2. I pay taxes for roads and these freeloader cyclists don't. This is straight out of the republican playbook of repeating a lie often enough that eventually everyone believes it. The truth is that gas taxes pay for a part of interstate highways (that cyclists generally don't use). Other road and infrastructure improvements come from the general tax fund that we all contribute to. Yes, thats right, cyclists pay taxes too! All these years of paying taxes, I have never encountered a cyclist specific tax bracket. If there is one that will get me out of paying taxes, please let me know at once! There are other important points here. One being that cycling specific intrastructure doesn't cost that much. The biggest projects I see are multi use trails such as the Burke Gilman. Cyclists use these but so do walkers, joggers, rollerbladers, dogs, etc. Car owners benefit from these trails as much as cyclists do. Personally, I only use these trails when I need to avoid roads that are overly dangerous for cyclists. Cycling specific improvements are limited to restriping lanes, painting sharrows, and the odd sign. Which has to be really cheap compared to repaving and building new roads. This leads to a second point: wear and tear on roads. It is directly related to vehicle weight, other factors such as water/ice/snow being equal for bikes and cars. Except studded tires that people use from November to April for that one day of snow, but I digress. Bikes don't weigh anything compared to cars so they don't contribute much to wear and tear on roads. The final point on taxes: a regular bicycle commuter is not contributing as much carbon and pollution to the air and is not getting sick as much, all other factors being equal. Pollution and hospital bills have a big impact on the tax situation. I pay 400 dollars a month on health insurance. I don't have a doctor because I never get sick. I have never taken a sick day off from work in my life. I have to think that it is at least partially due to the regular exercise I get from commuting by bicycle.

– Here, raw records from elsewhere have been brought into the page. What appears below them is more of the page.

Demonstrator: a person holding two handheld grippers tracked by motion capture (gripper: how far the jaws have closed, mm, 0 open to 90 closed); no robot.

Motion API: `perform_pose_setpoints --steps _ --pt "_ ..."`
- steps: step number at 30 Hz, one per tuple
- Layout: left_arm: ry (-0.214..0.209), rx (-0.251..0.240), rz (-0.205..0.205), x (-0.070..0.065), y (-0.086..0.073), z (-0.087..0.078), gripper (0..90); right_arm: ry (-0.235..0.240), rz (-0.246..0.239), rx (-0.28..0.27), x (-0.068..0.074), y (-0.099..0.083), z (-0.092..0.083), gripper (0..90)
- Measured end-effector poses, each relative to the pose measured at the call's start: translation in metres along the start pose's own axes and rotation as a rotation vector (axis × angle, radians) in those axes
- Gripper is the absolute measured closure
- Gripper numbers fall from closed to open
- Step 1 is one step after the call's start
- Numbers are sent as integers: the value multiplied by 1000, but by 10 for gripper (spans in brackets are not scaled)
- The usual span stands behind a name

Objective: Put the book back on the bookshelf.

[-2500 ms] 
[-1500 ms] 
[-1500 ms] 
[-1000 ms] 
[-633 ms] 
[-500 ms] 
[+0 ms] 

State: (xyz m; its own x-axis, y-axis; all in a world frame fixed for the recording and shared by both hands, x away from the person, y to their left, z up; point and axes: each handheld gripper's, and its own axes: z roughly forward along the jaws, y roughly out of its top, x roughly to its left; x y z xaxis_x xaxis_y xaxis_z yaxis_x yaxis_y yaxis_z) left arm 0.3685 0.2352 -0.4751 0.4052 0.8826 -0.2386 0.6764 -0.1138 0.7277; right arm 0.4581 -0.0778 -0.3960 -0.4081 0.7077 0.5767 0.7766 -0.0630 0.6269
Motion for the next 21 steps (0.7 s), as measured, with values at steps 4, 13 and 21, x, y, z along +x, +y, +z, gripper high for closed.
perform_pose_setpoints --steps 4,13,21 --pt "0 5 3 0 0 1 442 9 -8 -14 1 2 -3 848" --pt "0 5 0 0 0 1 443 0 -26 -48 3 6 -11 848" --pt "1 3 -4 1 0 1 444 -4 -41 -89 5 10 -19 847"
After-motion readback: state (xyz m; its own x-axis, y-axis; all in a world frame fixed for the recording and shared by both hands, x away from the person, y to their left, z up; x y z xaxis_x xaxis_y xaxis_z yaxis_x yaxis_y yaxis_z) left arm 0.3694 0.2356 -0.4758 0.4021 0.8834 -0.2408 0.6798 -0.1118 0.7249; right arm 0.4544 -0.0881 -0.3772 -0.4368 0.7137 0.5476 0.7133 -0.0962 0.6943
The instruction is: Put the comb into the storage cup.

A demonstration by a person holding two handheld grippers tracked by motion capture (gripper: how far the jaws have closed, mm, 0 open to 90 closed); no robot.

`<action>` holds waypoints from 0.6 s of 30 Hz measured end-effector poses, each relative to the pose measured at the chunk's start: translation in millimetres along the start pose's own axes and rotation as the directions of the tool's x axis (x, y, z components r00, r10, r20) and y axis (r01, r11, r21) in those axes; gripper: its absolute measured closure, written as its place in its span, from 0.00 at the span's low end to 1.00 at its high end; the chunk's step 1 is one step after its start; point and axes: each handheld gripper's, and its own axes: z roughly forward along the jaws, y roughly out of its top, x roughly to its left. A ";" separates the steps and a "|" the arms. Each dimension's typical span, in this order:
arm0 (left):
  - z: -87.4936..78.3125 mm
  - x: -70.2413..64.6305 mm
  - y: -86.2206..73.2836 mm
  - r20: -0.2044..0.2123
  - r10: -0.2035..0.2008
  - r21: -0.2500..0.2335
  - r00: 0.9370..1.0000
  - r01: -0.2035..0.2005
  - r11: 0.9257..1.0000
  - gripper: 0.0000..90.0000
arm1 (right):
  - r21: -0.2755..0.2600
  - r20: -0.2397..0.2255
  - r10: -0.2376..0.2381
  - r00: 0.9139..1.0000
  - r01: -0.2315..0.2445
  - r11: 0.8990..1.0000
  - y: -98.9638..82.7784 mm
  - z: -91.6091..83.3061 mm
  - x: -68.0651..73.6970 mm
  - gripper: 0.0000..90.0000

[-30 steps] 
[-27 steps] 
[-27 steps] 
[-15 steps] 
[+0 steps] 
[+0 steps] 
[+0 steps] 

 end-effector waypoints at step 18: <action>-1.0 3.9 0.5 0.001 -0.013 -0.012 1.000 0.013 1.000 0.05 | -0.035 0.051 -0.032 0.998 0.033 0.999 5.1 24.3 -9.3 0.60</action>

3. I don't care about the previous arguments, I still want bicycles to be licensed and add one more hurdle for would- be bicycle commuters. Because bicycle hating motorists, huge potholes, rain, and roads designed almost exclusively for cars aren't enough. Fine. I have a 2004 Suburu and the yearly licensing fees are about 100 bucks. It weighs 3800 pounds. The fair way to do this is by vehicle weight. My heaviest bike, a Bianchi Volpe, weighs maybe 30 pounds. That works out to 78 cents. I'll pony up my 78 cents if I have to. I don't think it would begin to cover the administrative costs though.